- DIRECTIONS: Transcribe the stretch of entries below from the line with "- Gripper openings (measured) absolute" through the line with "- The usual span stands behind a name", exactly and with both ends included; leave out all other lines.

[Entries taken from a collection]
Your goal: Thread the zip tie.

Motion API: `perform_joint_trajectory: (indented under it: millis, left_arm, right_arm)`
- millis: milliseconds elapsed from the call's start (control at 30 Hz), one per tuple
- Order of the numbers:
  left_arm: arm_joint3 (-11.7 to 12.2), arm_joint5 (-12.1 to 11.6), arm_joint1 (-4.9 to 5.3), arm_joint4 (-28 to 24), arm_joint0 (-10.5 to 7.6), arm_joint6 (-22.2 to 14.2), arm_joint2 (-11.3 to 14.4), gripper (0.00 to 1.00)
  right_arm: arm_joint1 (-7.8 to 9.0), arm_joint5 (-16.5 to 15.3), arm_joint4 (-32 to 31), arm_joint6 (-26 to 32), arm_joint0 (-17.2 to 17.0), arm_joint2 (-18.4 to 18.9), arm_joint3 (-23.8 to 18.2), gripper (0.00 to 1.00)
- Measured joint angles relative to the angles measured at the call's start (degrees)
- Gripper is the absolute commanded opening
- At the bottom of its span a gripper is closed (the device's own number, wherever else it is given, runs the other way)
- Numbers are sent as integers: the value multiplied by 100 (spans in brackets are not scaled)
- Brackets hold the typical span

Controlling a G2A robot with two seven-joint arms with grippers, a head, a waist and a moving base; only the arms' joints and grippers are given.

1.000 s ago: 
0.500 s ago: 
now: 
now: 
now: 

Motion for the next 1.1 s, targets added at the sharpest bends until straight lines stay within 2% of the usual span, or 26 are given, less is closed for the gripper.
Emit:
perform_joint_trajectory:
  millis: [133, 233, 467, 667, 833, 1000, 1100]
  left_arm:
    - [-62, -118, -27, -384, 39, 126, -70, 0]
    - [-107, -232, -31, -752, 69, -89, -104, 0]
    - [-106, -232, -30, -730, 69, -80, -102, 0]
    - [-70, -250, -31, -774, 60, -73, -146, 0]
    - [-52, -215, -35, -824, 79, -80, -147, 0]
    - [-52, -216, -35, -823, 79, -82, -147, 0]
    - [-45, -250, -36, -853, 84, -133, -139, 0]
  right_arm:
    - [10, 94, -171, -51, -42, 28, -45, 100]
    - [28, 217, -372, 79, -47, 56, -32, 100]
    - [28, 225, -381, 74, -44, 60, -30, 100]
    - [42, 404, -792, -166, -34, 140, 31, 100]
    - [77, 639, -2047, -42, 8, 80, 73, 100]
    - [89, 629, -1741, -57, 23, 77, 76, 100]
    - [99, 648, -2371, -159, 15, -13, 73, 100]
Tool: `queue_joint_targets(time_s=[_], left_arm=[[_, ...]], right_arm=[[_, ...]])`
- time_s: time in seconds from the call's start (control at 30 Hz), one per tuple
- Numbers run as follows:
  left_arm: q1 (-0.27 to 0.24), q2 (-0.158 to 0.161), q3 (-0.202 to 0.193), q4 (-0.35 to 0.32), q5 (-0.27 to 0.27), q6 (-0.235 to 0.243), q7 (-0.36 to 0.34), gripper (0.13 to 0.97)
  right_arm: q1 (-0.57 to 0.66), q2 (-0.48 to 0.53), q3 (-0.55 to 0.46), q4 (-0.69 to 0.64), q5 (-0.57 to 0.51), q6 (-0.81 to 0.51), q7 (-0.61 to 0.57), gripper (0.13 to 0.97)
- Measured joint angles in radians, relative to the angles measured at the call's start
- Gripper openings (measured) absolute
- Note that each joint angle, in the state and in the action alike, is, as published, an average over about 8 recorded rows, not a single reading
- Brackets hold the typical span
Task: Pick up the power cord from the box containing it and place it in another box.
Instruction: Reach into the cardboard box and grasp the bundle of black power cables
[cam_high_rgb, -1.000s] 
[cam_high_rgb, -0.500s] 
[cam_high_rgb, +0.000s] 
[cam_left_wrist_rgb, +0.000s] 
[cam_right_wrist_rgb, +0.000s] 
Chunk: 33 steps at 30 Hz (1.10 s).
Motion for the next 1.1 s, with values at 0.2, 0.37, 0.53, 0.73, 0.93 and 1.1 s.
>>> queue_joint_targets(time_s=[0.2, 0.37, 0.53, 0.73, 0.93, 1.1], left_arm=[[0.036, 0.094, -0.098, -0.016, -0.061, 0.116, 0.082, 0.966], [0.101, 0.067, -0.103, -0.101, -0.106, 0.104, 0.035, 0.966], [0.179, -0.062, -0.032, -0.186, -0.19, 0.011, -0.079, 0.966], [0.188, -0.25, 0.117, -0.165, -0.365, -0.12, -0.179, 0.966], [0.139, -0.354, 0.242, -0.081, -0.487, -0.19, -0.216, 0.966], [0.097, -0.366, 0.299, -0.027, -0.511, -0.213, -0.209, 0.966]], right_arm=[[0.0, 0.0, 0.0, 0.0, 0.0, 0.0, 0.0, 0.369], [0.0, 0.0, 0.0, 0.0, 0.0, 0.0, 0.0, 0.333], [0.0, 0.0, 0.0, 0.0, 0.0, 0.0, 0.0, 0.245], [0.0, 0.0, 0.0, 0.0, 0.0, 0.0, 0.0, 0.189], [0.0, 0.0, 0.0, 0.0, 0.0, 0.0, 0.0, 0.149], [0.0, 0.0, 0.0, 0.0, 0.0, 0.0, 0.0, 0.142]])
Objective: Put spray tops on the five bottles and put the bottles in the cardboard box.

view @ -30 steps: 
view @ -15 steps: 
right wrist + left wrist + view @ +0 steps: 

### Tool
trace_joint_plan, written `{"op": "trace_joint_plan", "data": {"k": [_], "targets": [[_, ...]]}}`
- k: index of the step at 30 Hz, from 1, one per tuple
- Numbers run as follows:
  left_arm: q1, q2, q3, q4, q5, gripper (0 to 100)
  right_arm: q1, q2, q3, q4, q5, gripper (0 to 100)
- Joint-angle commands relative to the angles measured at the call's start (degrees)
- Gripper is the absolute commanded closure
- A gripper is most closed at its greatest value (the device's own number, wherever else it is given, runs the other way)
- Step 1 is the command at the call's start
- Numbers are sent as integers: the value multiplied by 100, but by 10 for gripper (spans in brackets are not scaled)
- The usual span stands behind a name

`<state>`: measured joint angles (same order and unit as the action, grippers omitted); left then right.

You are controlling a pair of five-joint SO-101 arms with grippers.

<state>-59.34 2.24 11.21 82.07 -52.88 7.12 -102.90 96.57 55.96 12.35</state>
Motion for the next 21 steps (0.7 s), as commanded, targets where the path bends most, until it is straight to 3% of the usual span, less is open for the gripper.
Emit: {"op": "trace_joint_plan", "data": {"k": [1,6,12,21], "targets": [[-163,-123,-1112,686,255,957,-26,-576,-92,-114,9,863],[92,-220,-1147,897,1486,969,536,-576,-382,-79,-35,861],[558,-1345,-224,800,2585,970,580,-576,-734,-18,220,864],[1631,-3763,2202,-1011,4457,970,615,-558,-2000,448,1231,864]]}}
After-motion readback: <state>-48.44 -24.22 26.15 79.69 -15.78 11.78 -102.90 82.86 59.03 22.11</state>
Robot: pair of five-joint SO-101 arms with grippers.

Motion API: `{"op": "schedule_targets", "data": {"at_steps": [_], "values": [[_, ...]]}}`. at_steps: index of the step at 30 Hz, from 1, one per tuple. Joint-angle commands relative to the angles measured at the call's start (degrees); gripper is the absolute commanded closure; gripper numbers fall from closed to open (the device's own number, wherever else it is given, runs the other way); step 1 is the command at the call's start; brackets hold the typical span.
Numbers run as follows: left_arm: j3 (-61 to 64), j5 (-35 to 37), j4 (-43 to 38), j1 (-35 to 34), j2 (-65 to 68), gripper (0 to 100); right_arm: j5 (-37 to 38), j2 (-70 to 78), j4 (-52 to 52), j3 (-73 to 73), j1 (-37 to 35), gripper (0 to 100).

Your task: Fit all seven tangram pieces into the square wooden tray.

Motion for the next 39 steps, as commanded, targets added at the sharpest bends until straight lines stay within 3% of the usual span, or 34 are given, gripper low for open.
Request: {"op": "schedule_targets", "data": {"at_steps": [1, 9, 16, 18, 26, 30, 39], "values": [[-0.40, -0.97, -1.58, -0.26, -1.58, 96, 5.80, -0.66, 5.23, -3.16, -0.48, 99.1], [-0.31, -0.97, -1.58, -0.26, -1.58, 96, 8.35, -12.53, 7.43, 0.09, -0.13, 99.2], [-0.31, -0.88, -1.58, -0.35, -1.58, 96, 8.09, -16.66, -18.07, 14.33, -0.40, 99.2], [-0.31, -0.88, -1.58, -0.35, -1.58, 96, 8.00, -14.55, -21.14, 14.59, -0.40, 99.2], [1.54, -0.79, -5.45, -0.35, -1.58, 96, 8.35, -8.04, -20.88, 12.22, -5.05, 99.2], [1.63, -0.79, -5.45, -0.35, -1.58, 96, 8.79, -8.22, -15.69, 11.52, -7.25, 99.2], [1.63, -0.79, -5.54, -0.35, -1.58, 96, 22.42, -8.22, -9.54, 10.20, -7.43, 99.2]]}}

- EXERCISE OUTPUT:
- Gripper openings (measured) absolute
- Note that each joint angle, in the state and in the action alike, is, as published, an average over about 8 recorded rows, not a single reading
- Brackets hold the typical span
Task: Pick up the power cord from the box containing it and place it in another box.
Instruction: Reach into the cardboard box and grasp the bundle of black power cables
[cam_high_rgb, -1.000s] 
[cam_high_rgb, -0.500s] 
[cam_high_rgb, +0.000s] 
[cam_left_wrist_rgb, +0.000s] 
[cam_right_wrist_rgb, +0.000s] 
Chunk: 33 steps at 30 Hz (1.10 s).
Motion for the next 1.1 s, with values at 0.2, 0.37, 0.53, 0.73, 0.93 and 1.1 s.
>>> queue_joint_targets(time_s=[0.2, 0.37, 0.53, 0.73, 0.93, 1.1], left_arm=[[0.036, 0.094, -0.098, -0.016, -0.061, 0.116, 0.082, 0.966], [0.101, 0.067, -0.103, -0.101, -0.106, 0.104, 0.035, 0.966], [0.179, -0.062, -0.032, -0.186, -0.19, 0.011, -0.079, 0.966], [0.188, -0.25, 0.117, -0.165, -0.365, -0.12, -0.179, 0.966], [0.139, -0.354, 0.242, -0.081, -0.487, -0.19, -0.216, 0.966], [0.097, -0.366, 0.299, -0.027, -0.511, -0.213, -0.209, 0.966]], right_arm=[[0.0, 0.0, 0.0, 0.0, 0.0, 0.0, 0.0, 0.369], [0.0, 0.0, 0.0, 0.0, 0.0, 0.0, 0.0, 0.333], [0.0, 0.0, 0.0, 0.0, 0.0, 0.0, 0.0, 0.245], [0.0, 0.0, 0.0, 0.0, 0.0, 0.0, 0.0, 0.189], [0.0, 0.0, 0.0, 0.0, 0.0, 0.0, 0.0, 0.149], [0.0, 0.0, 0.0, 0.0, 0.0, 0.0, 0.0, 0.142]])
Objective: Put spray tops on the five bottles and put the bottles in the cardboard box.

view @ -30 steps: 
view @ -15 steps: 
right wrist + left wrist + view @ +0 steps: 

### Tool
trace_joint_plan, written `{"op": "trace_joint_plan", "data": {"k": [_], "targets": [[_, ...]]}}`
- k: index of the step at 30 Hz, from 1, one per tuple
- Numbers run as follows:
  left_arm: q1, q2, q3, q4, q5, gripper (0 to 100)
  right_arm: q1, q2, q3, q4, q5, gripper (0 to 100)
- Joint-angle commands relative to the angles measured at the call's start (degrees)
- Gripper is the absolute commanded closure
- A gripper is most closed at its greatest value (the device's own number, wherever else it is given, runs the other way)
- Step 1 is the command at the call's start
- Numbers are sent as integers: the value multiplied by 100, but by 10 for gripper (spans in brackets are not scaled)
- The usual span stands behind a name

Nothing more will be written for this answer.